(Items from a dataset)
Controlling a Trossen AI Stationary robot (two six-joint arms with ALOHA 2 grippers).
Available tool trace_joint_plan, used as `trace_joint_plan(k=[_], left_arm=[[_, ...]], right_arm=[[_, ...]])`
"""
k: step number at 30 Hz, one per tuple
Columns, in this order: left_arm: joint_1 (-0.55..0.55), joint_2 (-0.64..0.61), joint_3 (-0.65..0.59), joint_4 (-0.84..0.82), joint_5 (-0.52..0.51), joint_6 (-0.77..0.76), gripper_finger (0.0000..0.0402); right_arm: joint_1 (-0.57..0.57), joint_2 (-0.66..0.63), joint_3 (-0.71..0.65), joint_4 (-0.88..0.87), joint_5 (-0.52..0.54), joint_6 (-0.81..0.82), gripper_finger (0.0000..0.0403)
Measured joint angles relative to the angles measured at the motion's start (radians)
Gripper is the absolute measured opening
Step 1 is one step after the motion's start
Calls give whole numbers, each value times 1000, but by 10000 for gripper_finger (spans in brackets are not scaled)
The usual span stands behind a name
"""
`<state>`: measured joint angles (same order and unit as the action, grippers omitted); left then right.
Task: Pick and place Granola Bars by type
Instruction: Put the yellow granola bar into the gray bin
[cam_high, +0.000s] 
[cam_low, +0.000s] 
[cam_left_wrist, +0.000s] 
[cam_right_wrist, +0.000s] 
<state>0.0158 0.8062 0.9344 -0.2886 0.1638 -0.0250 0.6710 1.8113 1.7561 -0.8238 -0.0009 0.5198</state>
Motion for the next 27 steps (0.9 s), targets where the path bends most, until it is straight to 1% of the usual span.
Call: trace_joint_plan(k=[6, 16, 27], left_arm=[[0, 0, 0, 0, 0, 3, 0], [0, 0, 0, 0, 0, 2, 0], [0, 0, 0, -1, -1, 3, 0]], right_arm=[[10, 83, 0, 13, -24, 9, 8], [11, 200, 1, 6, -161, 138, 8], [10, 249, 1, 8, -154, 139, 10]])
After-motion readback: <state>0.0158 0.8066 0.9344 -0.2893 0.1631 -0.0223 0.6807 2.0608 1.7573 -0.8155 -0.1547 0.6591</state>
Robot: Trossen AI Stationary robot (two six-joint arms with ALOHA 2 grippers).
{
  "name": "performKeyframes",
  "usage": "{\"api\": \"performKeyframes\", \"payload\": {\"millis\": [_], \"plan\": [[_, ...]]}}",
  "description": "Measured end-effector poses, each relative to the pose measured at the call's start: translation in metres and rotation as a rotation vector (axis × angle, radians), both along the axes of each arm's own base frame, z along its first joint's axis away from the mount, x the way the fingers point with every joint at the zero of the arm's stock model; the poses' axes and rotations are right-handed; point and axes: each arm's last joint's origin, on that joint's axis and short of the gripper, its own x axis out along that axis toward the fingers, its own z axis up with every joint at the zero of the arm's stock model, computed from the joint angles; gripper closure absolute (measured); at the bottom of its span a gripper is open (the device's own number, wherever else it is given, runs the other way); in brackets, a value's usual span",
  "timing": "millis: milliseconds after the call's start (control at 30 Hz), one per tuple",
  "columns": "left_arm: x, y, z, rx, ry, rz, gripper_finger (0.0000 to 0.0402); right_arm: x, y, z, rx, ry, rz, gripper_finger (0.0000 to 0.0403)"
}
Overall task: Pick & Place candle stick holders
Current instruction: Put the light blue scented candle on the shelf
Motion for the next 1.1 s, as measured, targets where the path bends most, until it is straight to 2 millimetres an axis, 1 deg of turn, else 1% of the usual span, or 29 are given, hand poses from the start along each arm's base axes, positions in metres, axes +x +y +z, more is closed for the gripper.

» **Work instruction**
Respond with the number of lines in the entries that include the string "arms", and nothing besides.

» **Solution to this task**
2